> **Problem details**
All lines from the beginning of the listing through the line with "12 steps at" are to be copied word for word; the pictures are not.

————————

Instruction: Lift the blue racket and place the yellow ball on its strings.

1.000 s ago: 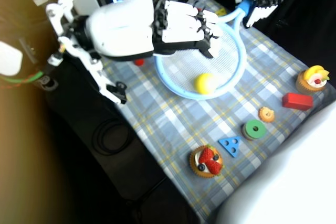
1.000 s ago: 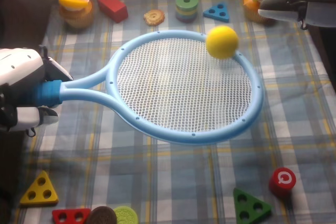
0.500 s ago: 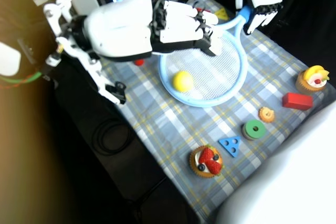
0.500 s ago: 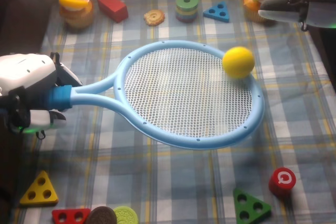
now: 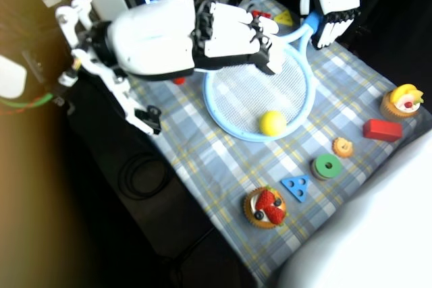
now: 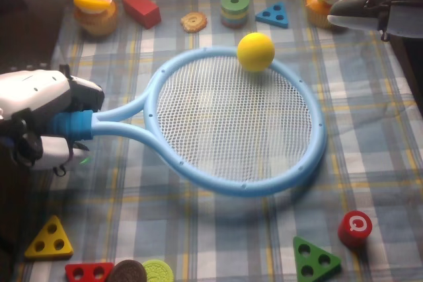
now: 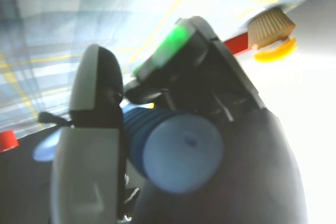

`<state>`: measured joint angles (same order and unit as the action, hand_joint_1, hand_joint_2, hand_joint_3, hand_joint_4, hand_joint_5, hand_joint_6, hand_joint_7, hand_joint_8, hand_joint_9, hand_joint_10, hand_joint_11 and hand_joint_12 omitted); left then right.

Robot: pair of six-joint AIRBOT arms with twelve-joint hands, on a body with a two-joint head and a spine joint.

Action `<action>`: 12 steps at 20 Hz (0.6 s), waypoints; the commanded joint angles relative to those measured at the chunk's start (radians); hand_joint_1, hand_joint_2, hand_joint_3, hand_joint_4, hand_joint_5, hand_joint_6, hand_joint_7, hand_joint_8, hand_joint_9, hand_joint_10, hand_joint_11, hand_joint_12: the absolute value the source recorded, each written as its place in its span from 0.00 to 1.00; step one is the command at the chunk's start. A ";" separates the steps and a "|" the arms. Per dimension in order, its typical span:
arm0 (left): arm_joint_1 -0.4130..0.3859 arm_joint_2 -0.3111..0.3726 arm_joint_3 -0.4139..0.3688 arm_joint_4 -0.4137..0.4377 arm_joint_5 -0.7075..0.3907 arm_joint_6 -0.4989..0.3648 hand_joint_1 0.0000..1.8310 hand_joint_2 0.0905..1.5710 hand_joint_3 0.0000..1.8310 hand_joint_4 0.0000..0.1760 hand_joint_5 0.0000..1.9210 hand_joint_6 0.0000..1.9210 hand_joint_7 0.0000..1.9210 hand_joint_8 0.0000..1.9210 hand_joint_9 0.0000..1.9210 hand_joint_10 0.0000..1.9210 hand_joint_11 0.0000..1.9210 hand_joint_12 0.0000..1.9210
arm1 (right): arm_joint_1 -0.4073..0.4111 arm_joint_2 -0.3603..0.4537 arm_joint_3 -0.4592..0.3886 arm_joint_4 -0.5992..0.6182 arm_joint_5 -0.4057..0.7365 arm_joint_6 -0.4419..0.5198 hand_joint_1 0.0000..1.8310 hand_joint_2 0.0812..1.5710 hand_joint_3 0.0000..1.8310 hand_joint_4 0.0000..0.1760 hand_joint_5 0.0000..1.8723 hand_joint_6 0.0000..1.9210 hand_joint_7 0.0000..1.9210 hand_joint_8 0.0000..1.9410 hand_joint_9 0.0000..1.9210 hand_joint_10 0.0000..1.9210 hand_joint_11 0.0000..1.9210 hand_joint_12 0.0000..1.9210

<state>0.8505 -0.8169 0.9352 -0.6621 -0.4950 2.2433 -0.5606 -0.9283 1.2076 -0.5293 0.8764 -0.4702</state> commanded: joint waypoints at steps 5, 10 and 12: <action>0.000 0.010 -0.014 0.010 -0.139 -0.004 0.52 0.61 0.00 0.42 0.17 0.01 0.19 0.11 0.14 0.32 0.01 0.64 | -0.004 0.003 -0.004 0.060 0.108 -0.003 0.59 0.79 0.00 0.34 0.25 0.00 0.27 0.00 0.27 0.00 0.03 0.52; 0.045 0.109 -0.117 0.114 -0.307 -0.164 0.41 0.54 0.00 1.00 0.01 0.00 0.03 0.00 0.07 0.01 0.00 0.21 | -0.020 0.009 -0.004 0.080 0.124 -0.006 0.60 0.80 0.00 0.31 0.26 0.00 0.26 0.00 0.26 0.00 0.03 0.47; 0.076 0.162 -0.147 0.183 -0.393 -0.327 0.40 0.51 0.00 1.00 0.00 0.00 0.00 0.00 0.01 0.00 0.00 0.02 | -0.043 0.017 -0.009 0.109 0.143 -0.013 0.59 0.81 0.00 0.30 0.26 0.00 0.25 0.00 0.23 0.00 0.02 0.43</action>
<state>0.9375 -0.6533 0.7849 -0.4934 -0.7418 1.9163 -0.6174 -0.9134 1.1976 -0.4706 0.9062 -0.4801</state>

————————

> **Answer to this problem**
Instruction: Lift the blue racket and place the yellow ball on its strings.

1.000 s ago: 
1.000 s ago: 
0.500 s ago: 
0.500 s ago: 
now: 
now: 
now: 

`<state>`: measured joint angles (same order and unit as the action, hand_joint_1, hand_joint_2, hand_joint_3, hand_joint_4, hand_joint_5, hand_joint_6, hand_joint_7, hand_joint_8, hand_joint_9, hand_joint_10, hand_joint_11 and hand_joint_12 omitted); left then right.

Robot: pair of six-joint AIRBOT arms with twelve-joint hands, on a body with a two-joint head and a spine joint.

Action `<action>`: 12 steps at 20 Hz (0.6 s), waypoints; the commanded joint angles relative to those measured at the chunk's start (radians); hand_joint_1, hand_joint_2, hand_joint_3, hand_joint_4, hand_joint_5, hand_joint_6, hand_joint_7, hand_joint_8, hand_joint_9, hand_joint_10, hand_joint_11, hand_joint_12: the absolute value the source recorded, each written as its place in its span from 0.00 to 1.00; step one is the command at the chunk's start. A ";" separates the steps and a "|" the arms. Per dimension in order, its typical span:

None of the exercise remains to be done.